Research

Machine Learning

Issue emergence and social license estimation through sentiment analysis

One of the current challenges faced by SLO practitioners is the cost and inefficiency associated with collecting data on stakeholder attitudes and relationships, both of which are relevant to the social responsibilities of resource development companies. Through the use of social media and online publication mining, it is possible to estimate the overall level of social license by machine-learning aided sentiment analysis. This has the benefit of uncovering stakeholder opinions in real time, so that strategies may be implemented to manage expectations in real-time. In addition to sentiment analysis, I am currently using an unsupervised machine learning method called latent Dirichlet allocation (LDA) to identify emerging issues from textual and other media data in order to help consolidate stakeholder opinions and understand the mechanisms by which these opinions change (see the socio-political churn model below).

Social network recognition and characterization

Several types of stakeholder networks with different qualitative characteristics have been observed by researchers in the field of social license to operate, but attempts to classify these networks in a categorization framework has so far been problematic. I am interested in training neural networks to recognize the characteristics of observed social networks and aid in their classification. This technique can also be used to identify fracture patterns in rocks and classify them by the mechanisms of fracturing. Hydration-dehydration reactions, for example, yield fractures in rock matrices with specific characteristics. Using already classified samples, it is possible to train neural networks to classify unknown or ambiguous samples and aid petrologists in their understanding of formation conditions of the rock.

Rock fracture matrix with overlayed network map, used for automating characterization of rock fracture mechanism (hydration vs. dehydration reactions)

Agent-based modeling

Social license to operate (SLO)

Social license to operate (or lack thereof) is an emergent social phenomenon that exists when an equilibrium state in opinion is reached.
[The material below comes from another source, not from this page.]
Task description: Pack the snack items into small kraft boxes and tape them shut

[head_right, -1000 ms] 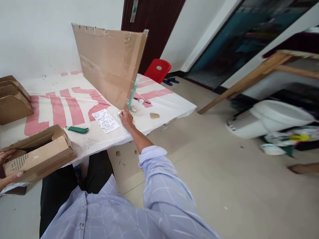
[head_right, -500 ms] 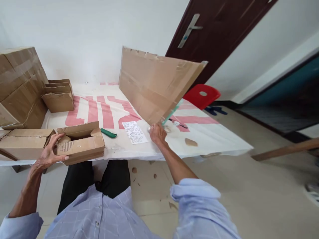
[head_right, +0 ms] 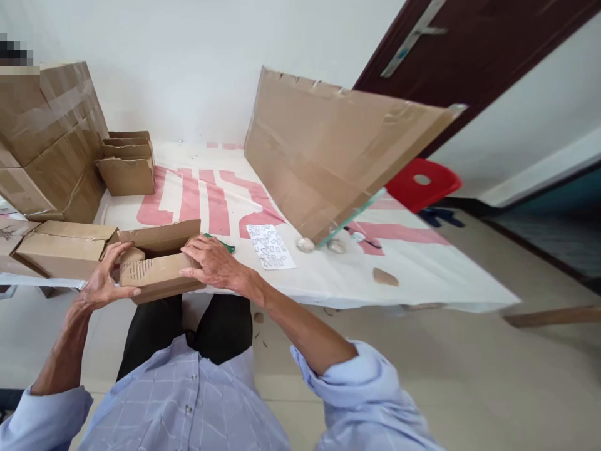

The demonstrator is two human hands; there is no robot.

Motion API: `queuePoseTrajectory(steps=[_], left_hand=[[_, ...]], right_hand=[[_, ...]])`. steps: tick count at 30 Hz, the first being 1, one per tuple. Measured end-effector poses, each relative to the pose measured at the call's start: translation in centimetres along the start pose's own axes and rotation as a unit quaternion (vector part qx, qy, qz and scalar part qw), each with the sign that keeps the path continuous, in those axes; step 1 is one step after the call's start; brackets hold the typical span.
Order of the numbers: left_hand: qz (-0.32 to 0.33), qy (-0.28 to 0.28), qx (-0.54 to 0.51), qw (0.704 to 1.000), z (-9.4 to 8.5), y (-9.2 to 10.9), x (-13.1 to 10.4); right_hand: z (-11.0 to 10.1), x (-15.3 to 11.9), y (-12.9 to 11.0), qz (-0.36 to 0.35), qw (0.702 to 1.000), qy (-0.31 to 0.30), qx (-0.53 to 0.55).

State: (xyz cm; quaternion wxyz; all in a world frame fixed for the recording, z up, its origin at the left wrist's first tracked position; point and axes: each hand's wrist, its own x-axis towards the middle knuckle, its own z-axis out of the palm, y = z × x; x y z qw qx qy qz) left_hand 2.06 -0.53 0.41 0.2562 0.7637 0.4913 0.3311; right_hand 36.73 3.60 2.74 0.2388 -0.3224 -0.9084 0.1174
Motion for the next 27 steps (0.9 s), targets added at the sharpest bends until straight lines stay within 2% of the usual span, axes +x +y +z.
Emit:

It is relevant to fields from mining and oil and gas to renewable energy and community planning. As a social experience, it is dynamic and complex, but current research in this area is limited to static measurement and prescription, with little or no a priori knowledge of the types and probabilities of outcomes. Agent-based models based in sound decision theory have the potential to be a considerable tool for managers, CSR/ESG practitioners, and local community leaders alike.
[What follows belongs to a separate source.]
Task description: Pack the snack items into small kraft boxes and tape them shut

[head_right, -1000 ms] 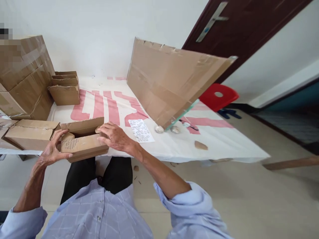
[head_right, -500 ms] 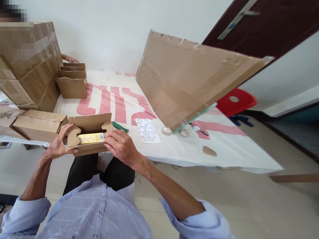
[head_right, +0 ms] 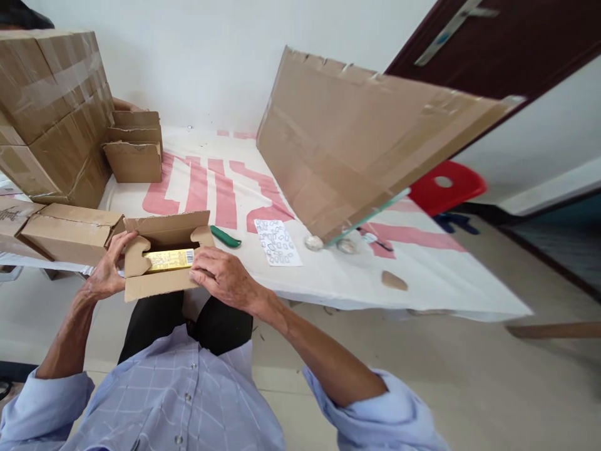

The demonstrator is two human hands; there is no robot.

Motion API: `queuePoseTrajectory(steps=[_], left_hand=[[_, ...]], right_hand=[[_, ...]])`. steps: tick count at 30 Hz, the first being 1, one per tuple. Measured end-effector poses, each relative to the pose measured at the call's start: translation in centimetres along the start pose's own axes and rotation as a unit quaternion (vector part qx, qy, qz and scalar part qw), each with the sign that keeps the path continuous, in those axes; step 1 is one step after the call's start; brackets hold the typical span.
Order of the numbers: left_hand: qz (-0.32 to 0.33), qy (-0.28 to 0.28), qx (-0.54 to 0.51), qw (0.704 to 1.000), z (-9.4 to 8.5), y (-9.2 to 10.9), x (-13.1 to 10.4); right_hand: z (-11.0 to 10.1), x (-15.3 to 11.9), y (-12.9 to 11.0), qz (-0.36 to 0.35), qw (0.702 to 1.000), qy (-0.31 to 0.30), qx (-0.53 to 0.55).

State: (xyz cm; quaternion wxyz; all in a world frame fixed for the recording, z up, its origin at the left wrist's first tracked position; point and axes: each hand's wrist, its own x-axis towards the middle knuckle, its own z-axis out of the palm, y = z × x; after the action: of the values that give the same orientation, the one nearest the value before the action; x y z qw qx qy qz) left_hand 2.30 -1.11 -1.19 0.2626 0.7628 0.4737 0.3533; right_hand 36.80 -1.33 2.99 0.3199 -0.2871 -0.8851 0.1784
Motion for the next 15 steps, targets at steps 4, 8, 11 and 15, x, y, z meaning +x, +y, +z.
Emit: queuePoseTrajectory(steps=[4,8,11,15], left_hand=[[-0.001,-0.004,-0.009,1.000,-0.1,0.6,0.0],[-0.010,-0.011,-0.008,1.000,-0.1,1.0,-0.1],[-0.023,-0.018,-0.004,1.000,-0.2,1.1,-0.2],[-0.016,-0.031,-0.016,0.999,-0.1,1.1,-0.2]], right_hand=[[-1.8,3.0,-0.1,0.058,0.994,-0.092,0.006],[-2.6,5.8,-0.3,0.092,0.976,-0.188,-0.061],[-2.0,7.3,0.0,0.109,0.950,-0.260,-0.132],[-0.7,8.3,1.6,0.110,0.918,-0.331,-0.190]])
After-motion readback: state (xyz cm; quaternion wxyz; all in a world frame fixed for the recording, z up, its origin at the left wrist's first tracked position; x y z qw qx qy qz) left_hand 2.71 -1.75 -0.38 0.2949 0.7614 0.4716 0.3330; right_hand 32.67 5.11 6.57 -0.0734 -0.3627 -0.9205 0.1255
Random, scale-free and small-world networks with internal and external opinion leaders (IOL and EOL, respectively). As external opinion leaders add connections to each network, the time to reach consensus and the consensus outcomes go through phases of 1) IOL dominance, 2) conflict, and 3) EOL dominance. The time required for transitions between states depends on the network structure.

Socio-political churn

Public opinion on any given topic (including the social license) is dependent upon the inherent and perceived relationships between issues, and the probability that issues will be discussed given the attitudes and relationships of any given set of people. Robert Boutilier describes this phenomenon as the “socio-political churn,” in which dominant topics emerge from the public discourse and opinion leaders emerge from the social network, as the networks of people and ideas interact. This is quite a complex model, as it relies on knowledge of both the social network (real or online), and knowledge of the network of topic co-mentions in a given discussion sphere. Using both survey and data-mining methods, it is possible to map social networks, and using the LDA topic model mentioned above, it is possible to model this framework in order to understand how these two types of network affect each other

Stakeholders interacting (left) and mentioning a topic (right) with a given probability. New topics are formed when their mentions reach some minimum threshold. Old topics wane and disappear if they are not mentioned frequently enough. Topics are connected by how often they’re mentioned together with other topics.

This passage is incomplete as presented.